Why neighbors protecting family from ICE did not obstruct justice

Posted at 10:52 PM, Jul 22, 2019
and last updated 2019-07-23 07:18:31-04

HERMITAGE, Tenn. (WTVF) — Immigration and Customs Enforcement (ICE) agents tried to take a man into custody, but neighbors helped him wait out the agents and even formed a human chain to allow the man and his son to get home.

It happened Monday morning in the area of Brooke Valley Drive and Forest Ridge Drive. The man got in his van with his son when an ICE vehicle blocked him in.

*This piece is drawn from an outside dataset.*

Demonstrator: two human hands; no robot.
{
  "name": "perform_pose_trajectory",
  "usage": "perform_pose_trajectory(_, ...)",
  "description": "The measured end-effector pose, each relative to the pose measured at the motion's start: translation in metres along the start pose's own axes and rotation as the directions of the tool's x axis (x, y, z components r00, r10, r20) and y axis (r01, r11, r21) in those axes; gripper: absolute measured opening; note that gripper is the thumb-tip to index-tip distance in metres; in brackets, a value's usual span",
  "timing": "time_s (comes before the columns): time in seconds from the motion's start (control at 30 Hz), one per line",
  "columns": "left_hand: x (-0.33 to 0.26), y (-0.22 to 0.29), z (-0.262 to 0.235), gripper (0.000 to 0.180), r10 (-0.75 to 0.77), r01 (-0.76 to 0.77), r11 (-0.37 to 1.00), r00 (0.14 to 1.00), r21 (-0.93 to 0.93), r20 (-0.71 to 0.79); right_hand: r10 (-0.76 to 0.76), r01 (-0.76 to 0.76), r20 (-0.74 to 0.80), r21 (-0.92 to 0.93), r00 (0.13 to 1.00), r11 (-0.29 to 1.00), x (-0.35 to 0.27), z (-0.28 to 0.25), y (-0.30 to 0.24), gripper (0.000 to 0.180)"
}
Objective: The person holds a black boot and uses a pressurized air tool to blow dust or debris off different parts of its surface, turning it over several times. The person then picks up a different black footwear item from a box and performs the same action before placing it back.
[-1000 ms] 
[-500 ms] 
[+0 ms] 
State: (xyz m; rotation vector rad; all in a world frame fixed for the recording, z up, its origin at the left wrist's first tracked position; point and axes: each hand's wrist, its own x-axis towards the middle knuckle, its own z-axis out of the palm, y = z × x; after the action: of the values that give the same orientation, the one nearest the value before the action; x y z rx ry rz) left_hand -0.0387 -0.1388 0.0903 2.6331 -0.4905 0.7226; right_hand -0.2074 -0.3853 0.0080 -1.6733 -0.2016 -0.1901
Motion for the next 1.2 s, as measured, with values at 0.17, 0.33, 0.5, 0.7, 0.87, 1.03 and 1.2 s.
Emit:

Related story: ICE tries to bring man in Hermitage in custody, neighbors form human chain to let them get home

Over the next few hours, neighbors came out to support their neighbor, bringing them water, gas, and wet rags so they could stay in their van. They eventually created a chain, allowing the father and son to run into their home. They were able to do so and ICE left.

Some questions have been raised about the neighbors role in the incident.

The ICE agent had an administrative warrant for the man. While that does allow ICE to detain someone, it doesn't allow ICE to forcibly remove someone from their home or vehicle.

Because it was an administrative warrant and not a judicial warrant, the neighbors' efforts are not an obstruction of justice.

Judicial warrants are signed by a federal judge and allow a law enforcement officer to arrest someone in any location. An administrative warrant is signed by an ICE official, not a judge, and only allows the arrest of someone if they are in a “non-REP” area – an area without a “reasonable expectation of privacy.”

ICE officials often use administrative warrants in similar cases.